▶ _Exercise description_
From the material below, copy each line that holds the word "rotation".

# # # #

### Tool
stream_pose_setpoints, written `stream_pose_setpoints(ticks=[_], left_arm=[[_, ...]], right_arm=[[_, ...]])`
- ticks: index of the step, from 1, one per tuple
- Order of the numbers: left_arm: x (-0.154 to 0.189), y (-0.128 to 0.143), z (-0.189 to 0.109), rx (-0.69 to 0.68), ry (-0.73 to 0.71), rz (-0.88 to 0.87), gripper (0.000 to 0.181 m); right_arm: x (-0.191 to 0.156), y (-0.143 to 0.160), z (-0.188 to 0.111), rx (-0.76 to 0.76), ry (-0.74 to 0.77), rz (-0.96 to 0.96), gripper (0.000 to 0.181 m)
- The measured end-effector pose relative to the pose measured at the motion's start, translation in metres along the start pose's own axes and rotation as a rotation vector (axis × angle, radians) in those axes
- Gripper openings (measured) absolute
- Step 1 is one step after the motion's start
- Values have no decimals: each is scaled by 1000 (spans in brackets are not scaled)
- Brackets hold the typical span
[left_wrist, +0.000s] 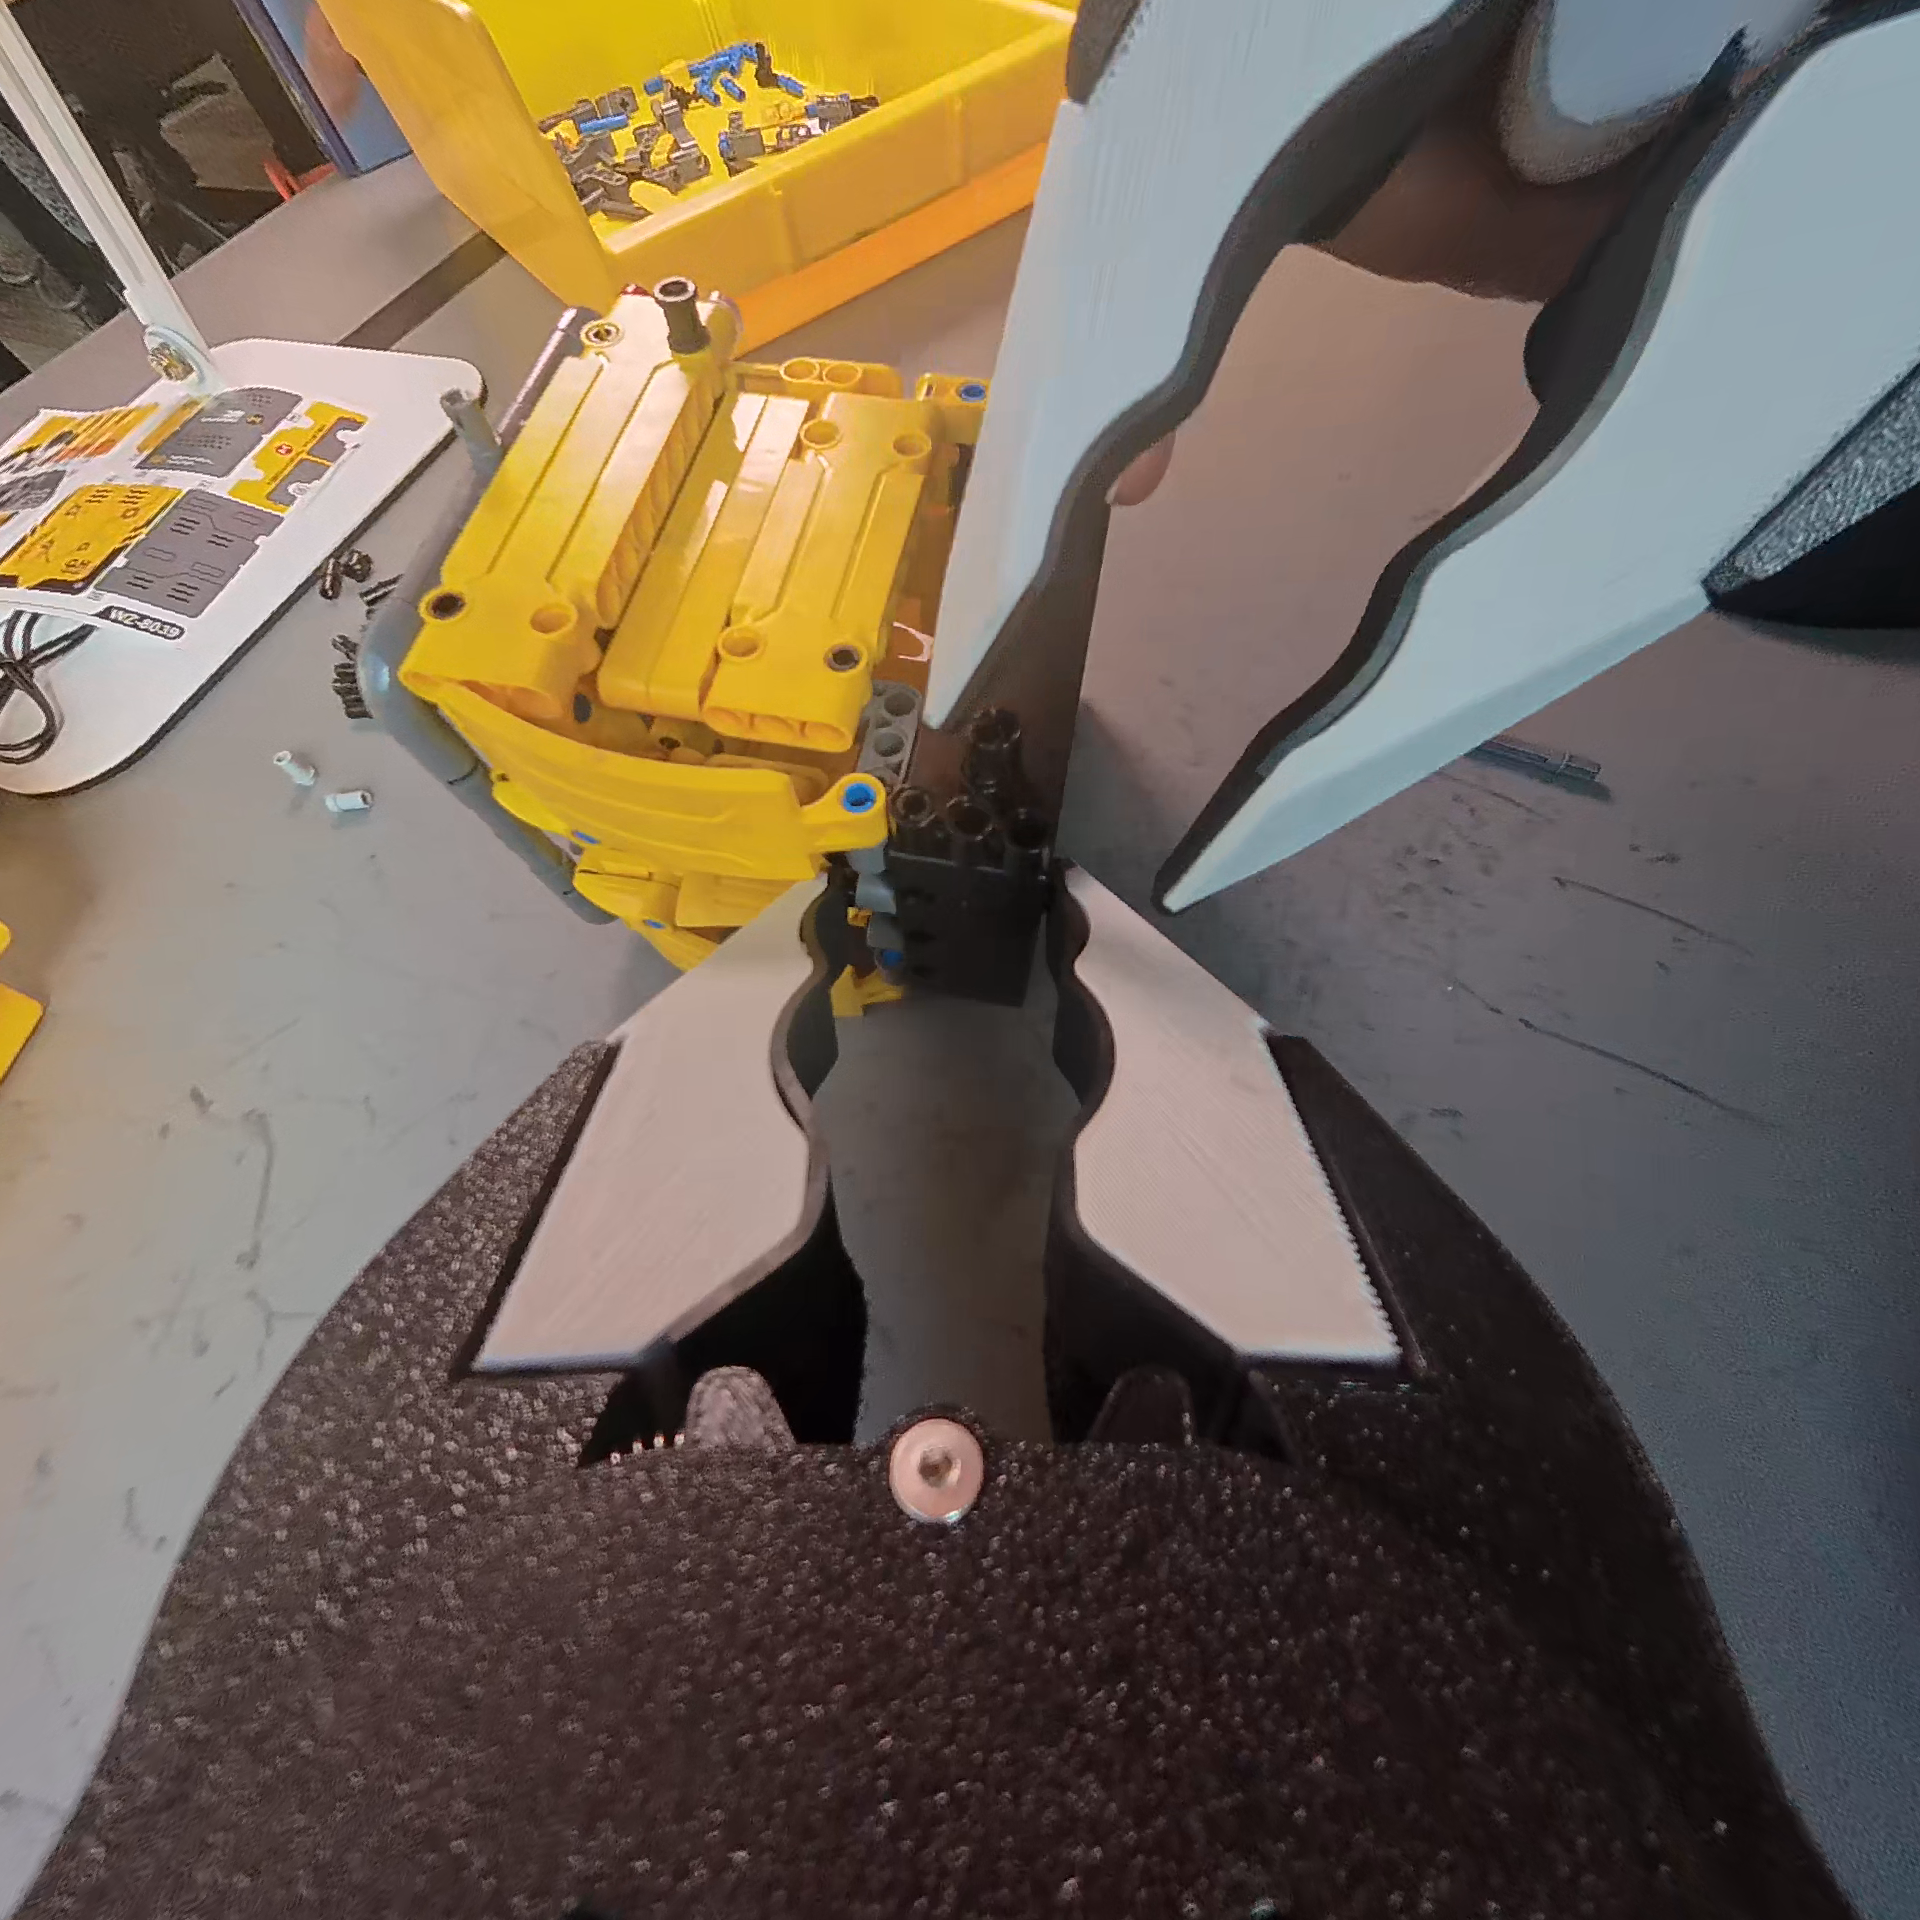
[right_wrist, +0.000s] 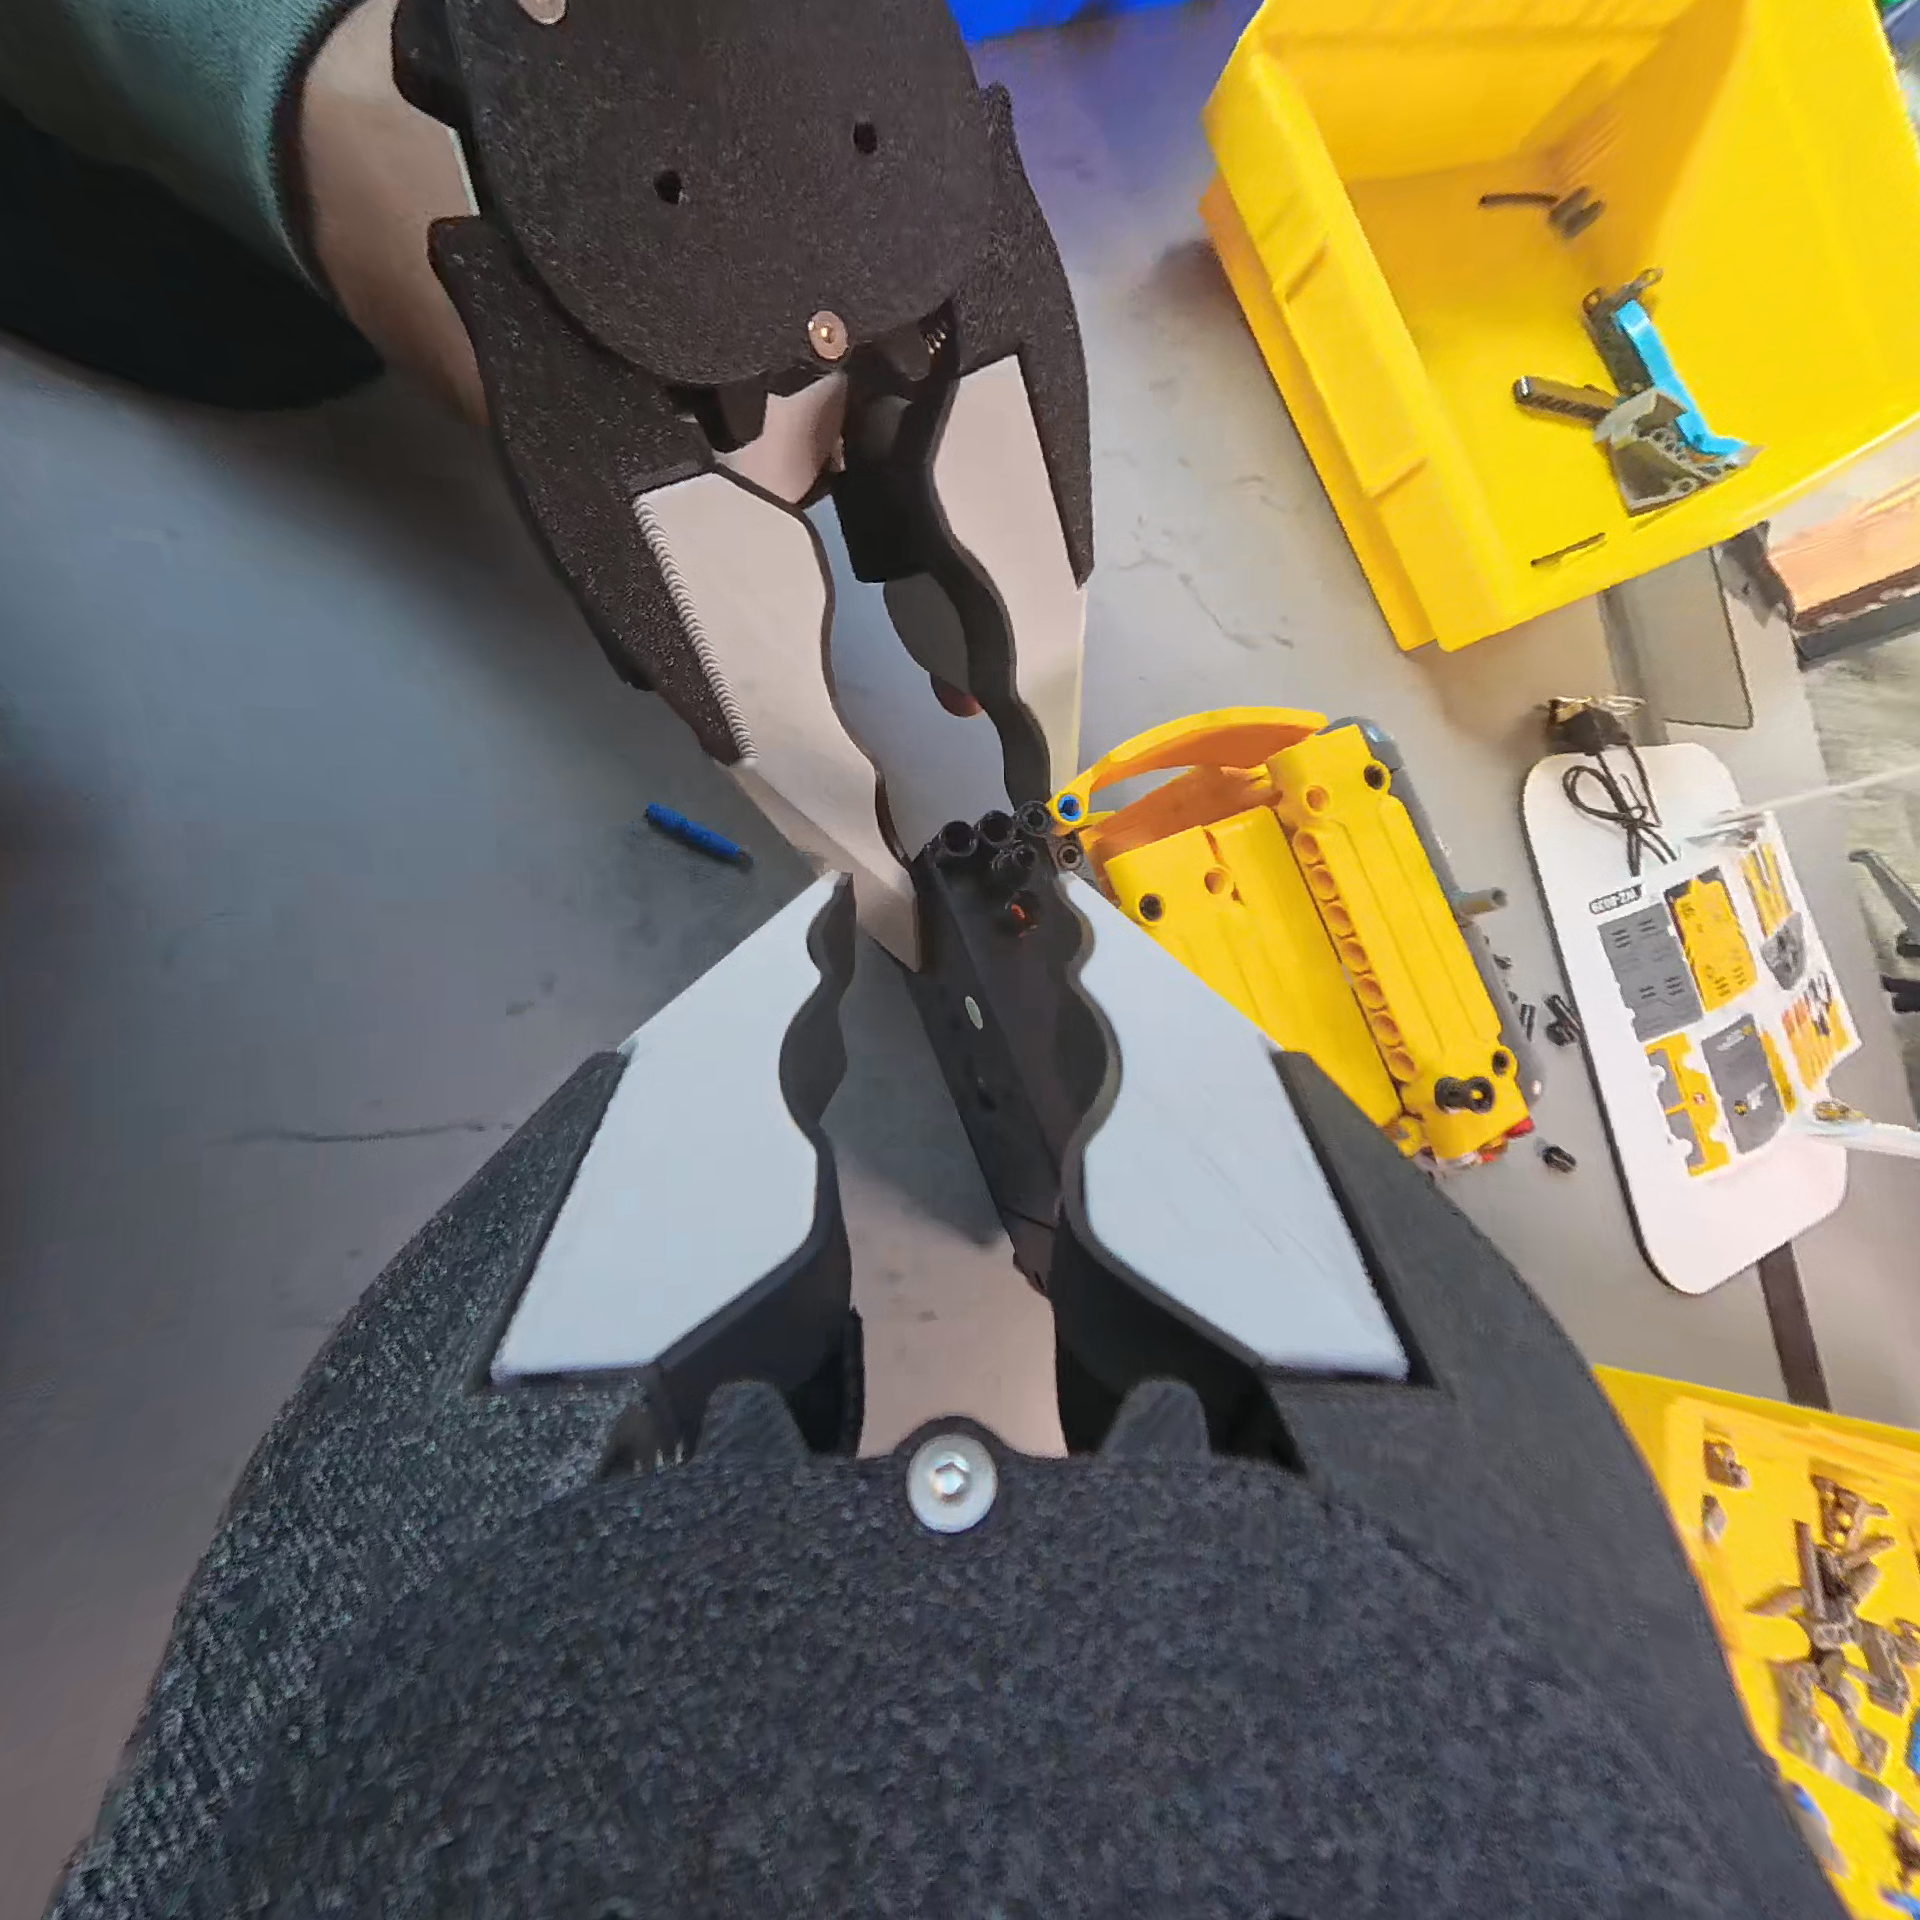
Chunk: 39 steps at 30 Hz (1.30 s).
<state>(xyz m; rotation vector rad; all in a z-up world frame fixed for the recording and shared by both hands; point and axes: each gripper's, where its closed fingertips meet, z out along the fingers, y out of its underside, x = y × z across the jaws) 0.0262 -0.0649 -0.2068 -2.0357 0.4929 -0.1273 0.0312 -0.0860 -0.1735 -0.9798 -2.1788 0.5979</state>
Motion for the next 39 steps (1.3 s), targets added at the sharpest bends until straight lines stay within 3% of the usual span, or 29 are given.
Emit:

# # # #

▶ _Written response_
- The measured end-effector pose relative to the pose measured at the motion's start, translation in metres along the start pose's own axes and rotation as a rotation vector (axis × angle, radians) in those axes
<state>(xyz m; rotation vector rad; all in a z-up world frame fixed for the recording and shared by both hands; point and axes: each gripper's, where its closed fingertips meet, z out along the fingers, y out of its underside, x = y × z across the jaws) 0.0262 -0.0649 -0.2068 -2.0357 0.4929 -0.1273 0.0312 -0.0860 -0.1735 -0.9798 -2.1788 0.5979</state>

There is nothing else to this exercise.